- _DATASET SECTION_
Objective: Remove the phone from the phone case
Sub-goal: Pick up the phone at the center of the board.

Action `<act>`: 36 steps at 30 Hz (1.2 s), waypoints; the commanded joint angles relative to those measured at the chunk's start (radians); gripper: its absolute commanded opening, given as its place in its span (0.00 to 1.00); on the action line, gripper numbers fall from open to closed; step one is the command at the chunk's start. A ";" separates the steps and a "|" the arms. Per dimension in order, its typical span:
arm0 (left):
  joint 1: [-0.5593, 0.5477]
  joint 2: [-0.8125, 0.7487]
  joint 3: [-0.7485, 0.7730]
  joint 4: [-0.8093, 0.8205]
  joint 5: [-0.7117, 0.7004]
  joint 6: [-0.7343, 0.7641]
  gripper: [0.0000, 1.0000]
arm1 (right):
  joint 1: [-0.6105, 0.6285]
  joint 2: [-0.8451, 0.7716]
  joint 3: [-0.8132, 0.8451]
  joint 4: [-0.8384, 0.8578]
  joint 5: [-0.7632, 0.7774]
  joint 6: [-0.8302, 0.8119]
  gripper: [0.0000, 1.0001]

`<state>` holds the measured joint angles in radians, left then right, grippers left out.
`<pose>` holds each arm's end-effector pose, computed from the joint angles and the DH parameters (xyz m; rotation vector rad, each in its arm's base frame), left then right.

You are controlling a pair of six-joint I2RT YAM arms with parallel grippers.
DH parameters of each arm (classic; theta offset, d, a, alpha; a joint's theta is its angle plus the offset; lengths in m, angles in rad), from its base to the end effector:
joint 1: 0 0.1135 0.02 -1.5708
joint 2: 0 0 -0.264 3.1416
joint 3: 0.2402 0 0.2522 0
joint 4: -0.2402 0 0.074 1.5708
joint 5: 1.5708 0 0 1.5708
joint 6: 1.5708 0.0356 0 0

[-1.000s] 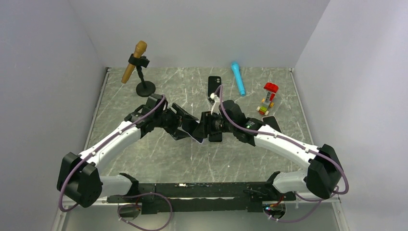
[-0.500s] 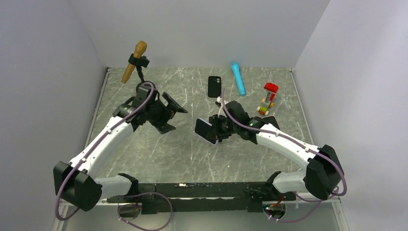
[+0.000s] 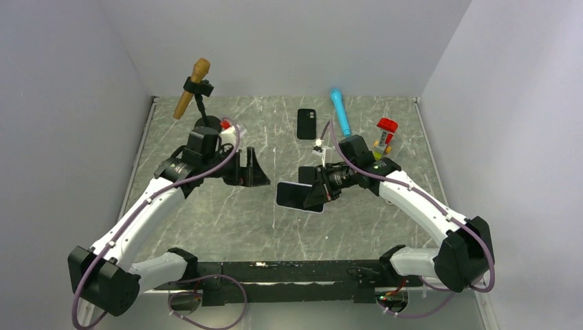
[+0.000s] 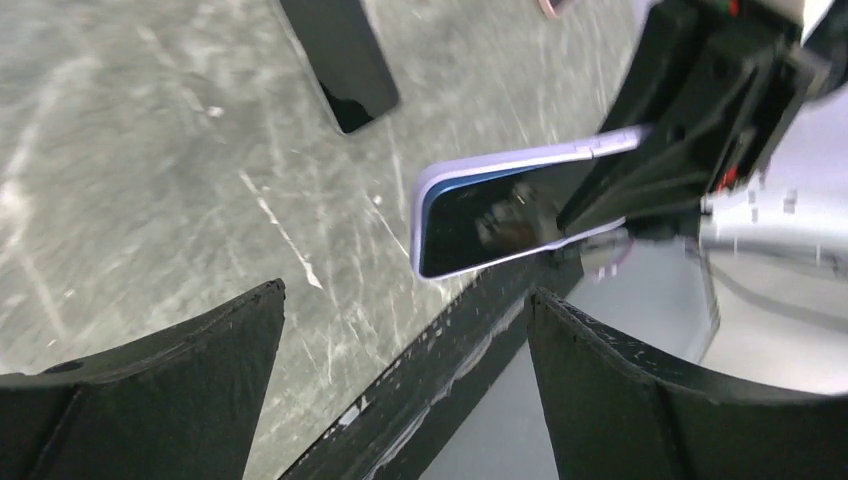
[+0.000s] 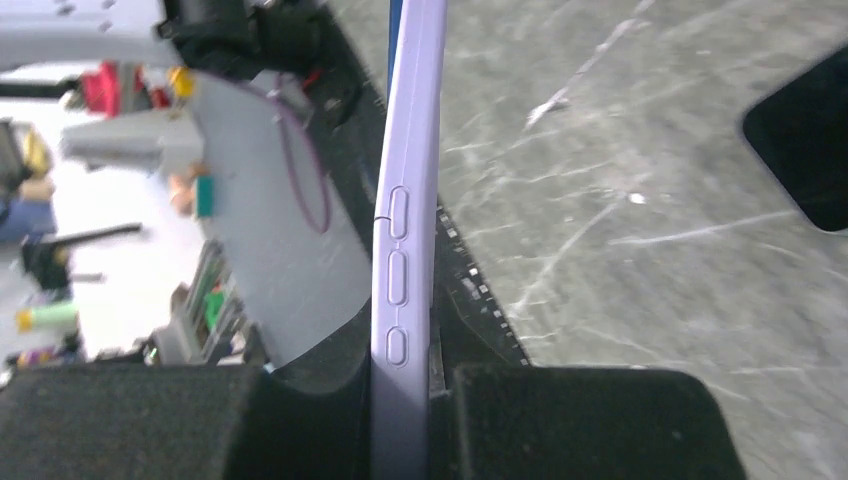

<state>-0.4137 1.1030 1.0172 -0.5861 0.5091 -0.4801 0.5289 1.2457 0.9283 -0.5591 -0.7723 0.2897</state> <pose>0.2058 -0.1093 0.3225 0.2155 2.3442 -1.0350 0.2040 0.1480 0.2678 -0.6647 2.4433 1.2951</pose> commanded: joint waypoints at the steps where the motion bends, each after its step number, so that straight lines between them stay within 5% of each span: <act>1: -0.074 0.025 0.001 0.044 0.261 0.224 0.92 | 0.002 0.022 0.095 -0.103 -0.278 -0.144 0.00; 12: -0.214 0.058 -0.059 0.085 0.440 0.252 0.88 | 0.013 0.044 0.142 -0.238 -0.477 -0.360 0.00; 22: -0.232 0.113 -0.028 0.149 0.635 0.170 0.40 | 0.055 0.108 0.210 -0.318 -0.459 -0.453 0.00; 26: -0.232 0.133 0.012 0.071 0.626 0.190 0.09 | 0.050 0.087 0.195 -0.213 -0.354 -0.347 0.01; 33: -0.231 -0.032 -0.015 0.159 0.442 0.088 0.00 | 0.029 -0.145 0.006 0.212 -0.073 0.101 0.76; 36: -0.224 -0.106 -0.047 0.317 0.334 -0.029 0.00 | 0.022 -0.230 -0.066 0.328 0.055 0.242 0.95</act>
<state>-0.6422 1.1198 0.9714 -0.5007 0.9565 -0.3748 0.5617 1.1294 0.9276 -0.4969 -0.9401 0.2649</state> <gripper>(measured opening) 0.204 0.875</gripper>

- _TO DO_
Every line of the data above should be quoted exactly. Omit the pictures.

- _ANSWER SECTION_
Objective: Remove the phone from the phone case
Sub-goal: Pick up the phone at the center of the board.

Action `<act>`: 36 steps at 30 Hz (1.2 s), waypoints; the commanded joint angles relative to those measured at the chunk's start (radians); gripper: its absolute commanded opening, given as its place in its span (0.00 to 1.00); on the action line, gripper numbers fall from open to closed; step one is the command at the chunk's start. A ";" separates the steps and a "|" the arms. Per dimension in order, its typical span:
arm0 (left):
  joint 1: [-0.5593, 0.5477]
  joint 2: [-0.8125, 0.7487]
  joint 3: [-0.7485, 0.7730]
  joint 4: [-0.8093, 0.8205]
  joint 5: [-0.7117, 0.7004]
  joint 6: [-0.7343, 0.7641]
  gripper: [0.0000, 1.0000]
arm1 (right):
  joint 1: [-0.6105, 0.6285]
  joint 2: [-0.8451, 0.7716]
  joint 3: [-0.8132, 0.8451]
  joint 4: [-0.8384, 0.8578]
  joint 5: [-0.7632, 0.7774]
  joint 6: [-0.8302, 0.8119]
  gripper: [0.0000, 1.0001]

`<state>` holds the measured joint angles in radians, left then right, grippers left out.
`<pose>` holds each arm's end-effector pose, computed from the joint angles and the DH parameters (xyz m; rotation vector rad, each in its arm's base frame), left then right.

You are controlling a pair of six-joint I2RT YAM arms with parallel grippers.
DH parameters of each arm (classic; theta offset, d, a, alpha; a joint's theta is its angle plus the offset; lengths in m, angles in rad), from its base to the end effector:
joint 1: 0 0.1135 0.02 -1.5708
joint 2: 0 0 -0.264 3.1416
joint 3: 0.2402 0 0.2522 0
joint 4: -0.2402 0 0.074 1.5708
joint 5: 1.5708 0 0 1.5708
joint 6: 1.5708 0.0356 0 0

[-1.000s] 
[-0.500s] 
[+0.000s] 
[+0.000s] 
[+0.000s] 

<state>-0.4137 1.1030 1.0172 -0.5861 0.5091 -0.4801 0.5289 1.2457 0.9283 -0.5591 -0.7723 0.2897</state> <pose>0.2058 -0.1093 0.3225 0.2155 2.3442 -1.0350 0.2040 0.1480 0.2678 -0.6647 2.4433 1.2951</pose> commanded: joint waypoints at the steps where the motion bends, each after its step number, so that straight lines between them stay within 5% of each span: <act>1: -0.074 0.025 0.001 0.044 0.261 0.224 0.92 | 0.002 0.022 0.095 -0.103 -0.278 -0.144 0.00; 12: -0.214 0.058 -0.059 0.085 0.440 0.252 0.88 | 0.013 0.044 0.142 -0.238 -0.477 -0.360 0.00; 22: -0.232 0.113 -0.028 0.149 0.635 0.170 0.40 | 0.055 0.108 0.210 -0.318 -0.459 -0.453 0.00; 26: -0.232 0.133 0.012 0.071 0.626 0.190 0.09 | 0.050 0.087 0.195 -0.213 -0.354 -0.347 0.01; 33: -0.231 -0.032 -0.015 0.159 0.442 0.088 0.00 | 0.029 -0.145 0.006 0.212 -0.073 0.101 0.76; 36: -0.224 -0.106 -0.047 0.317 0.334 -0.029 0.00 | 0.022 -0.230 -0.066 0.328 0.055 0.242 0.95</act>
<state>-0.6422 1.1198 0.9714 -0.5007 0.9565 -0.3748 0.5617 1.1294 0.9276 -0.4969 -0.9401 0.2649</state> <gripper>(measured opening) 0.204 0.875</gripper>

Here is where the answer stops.